Juventus came into the game with an array of absences. Front and center among them was manager Massimiliano Allegri, who was suspended for a game for, as far as we can tell, hurting the referee’s feelings after Thursday’s draw against Napoli. Leonardo Bonucci, Danilo, and Alex Sandro were all out injured. Top assistant Marco Landucci was given charge of the touchline, sending out a lineup that looked to be a hybrid, going 4-4-2 in defense and morphing into a 4-2-3-1 in attack. Szczesny stood in goal behind the defensive line of Juan Cuadrado, Matthijs de Ligt, Daniele Rugani, and Mattia De Sciglio. Manuel Locatelli and Rodrigo Bentancur worked the midfield, with Weston McKennie, Paulo Dybala, and Federico Chiesa forming up behind Moise Kean at the striker position.
Jose Mourinho was down two of his top defenders after Rick Karsdorp and Gianluca Mancini were sent off on Thursday against AC Milan. His formation was as complex as the one Allegri sent his deputy to shepherd, working as some hybrid of 3-5-2 and 4-2-3-1. Rui Patricio manned the sticks. Chris Smalling and Roger Ibanez were joined deep by Bryan Cristante, who often pushed back up into the midfield in order to help orchestrate. Ainsely Maitland-Niles started in place of Karsdorp mere days after arriving on loan from Arsenal, with Matias Vina on the other side. Jordan Veretout, Henrikh Mkhytaryan, and Pellegrini roamed the midfield, while Tammy Abraham and 18-year-old starlet Felix Afena-Gyan took up roles forward.
Dybala took the game’s first shot when he tried to surprise Rui Patricio from the right side in the opening minutes, but from that point on the game’s first 15 minutes were owned by the home side. The Giallorossi completely dominated the game, sealing Juve into their half of the field and gaining a succession of corner kicks. The marking on those corners repeatedly broke down, and after a warning shot in the sixth minute that saw Szczesny scramble across to save an Abraham header after Smalling put it back across, things went completely sideways in the 11th minute when Abraham was left completely alone and glanced in from four yards out.
Roma’s onslaught continued after the goal, with Juve unable to muster up any kind of response.
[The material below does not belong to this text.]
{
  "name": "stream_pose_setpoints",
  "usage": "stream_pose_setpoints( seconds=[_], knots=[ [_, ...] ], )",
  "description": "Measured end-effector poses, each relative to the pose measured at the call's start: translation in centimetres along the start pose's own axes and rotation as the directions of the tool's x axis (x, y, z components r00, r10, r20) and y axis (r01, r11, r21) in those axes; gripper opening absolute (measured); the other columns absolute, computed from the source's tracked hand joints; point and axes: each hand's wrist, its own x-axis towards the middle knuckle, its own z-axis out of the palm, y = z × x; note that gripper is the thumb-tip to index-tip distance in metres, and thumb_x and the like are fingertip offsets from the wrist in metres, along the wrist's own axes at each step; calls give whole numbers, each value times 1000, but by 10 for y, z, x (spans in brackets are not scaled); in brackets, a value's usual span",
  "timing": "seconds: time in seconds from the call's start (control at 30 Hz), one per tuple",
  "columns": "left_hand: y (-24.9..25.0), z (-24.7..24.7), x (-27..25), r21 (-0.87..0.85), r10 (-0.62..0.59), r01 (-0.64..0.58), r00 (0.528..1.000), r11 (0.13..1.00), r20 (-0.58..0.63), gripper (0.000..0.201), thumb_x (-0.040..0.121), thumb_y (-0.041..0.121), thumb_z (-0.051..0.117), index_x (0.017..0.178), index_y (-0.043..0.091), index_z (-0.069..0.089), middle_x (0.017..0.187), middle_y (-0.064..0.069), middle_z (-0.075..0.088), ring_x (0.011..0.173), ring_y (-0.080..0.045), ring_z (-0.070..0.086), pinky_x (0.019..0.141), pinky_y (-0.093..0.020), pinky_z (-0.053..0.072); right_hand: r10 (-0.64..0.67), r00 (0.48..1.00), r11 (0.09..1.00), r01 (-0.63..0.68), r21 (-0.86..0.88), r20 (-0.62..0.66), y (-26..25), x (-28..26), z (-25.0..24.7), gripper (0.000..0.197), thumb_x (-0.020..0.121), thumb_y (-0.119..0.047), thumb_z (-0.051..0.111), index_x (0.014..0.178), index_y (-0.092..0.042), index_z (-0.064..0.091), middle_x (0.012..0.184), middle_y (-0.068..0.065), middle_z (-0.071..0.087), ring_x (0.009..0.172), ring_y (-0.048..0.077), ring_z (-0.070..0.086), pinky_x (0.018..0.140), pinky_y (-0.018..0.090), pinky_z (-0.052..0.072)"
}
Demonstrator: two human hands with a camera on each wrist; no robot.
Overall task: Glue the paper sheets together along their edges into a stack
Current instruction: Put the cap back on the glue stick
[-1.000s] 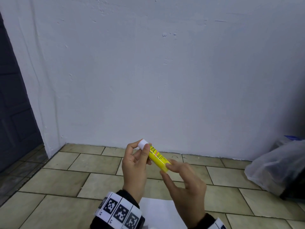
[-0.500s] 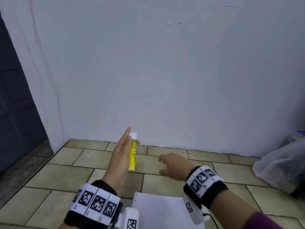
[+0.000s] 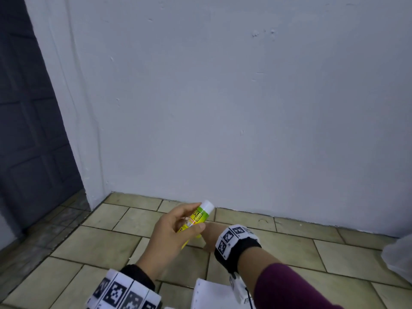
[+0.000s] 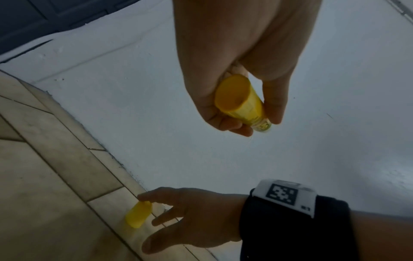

Pellergini shouted for a penalty on de Ligt in the 14th minute, but he had blocked the ball with his foot before it ricocheted onto his hand in a play that would turn out to be an unfortunate piece of foreshadowing. Szczesny then had to smother a 20-yard shot from Cristante after yet another giveaway, and it was becoming a question as to whether or not Juve would ever get going.
When the did, it came completely out of the blue. Chiesa faced up Maitland-Niles and cut inside, spotting Dybala completely unmarked above the box and slotting a pass between two Roma players to find him. The Argentine took one touch and fired a trademark curler from 19 yards that bent past Rui Patricio’s gloves and into the net to tie the score.
Roma wasn’t quite as dominant in the aftermath of the equalizer, but the next 10 minutes were dominated (from the Juve point of view) by the frightening and potentially season-altering sequence of events surrounding Chiesa. A nice interplay between the winger and Dybala had set him up for a shot, but a fantastic sliding challenge by Smalling interrupted the attempt. The Englishman caught Chiesa heavily on the follow-through, and after being down for some time for treatment he came back in, only to have his leg buckle under him a few minutes after he got back onto the pitch. He could barely walk off the field and ended up being carted out of the stadium with his knee in a heavy brace. Juventus have termed the injury a sprained knee, but there will be more concrete news after tests on Monday.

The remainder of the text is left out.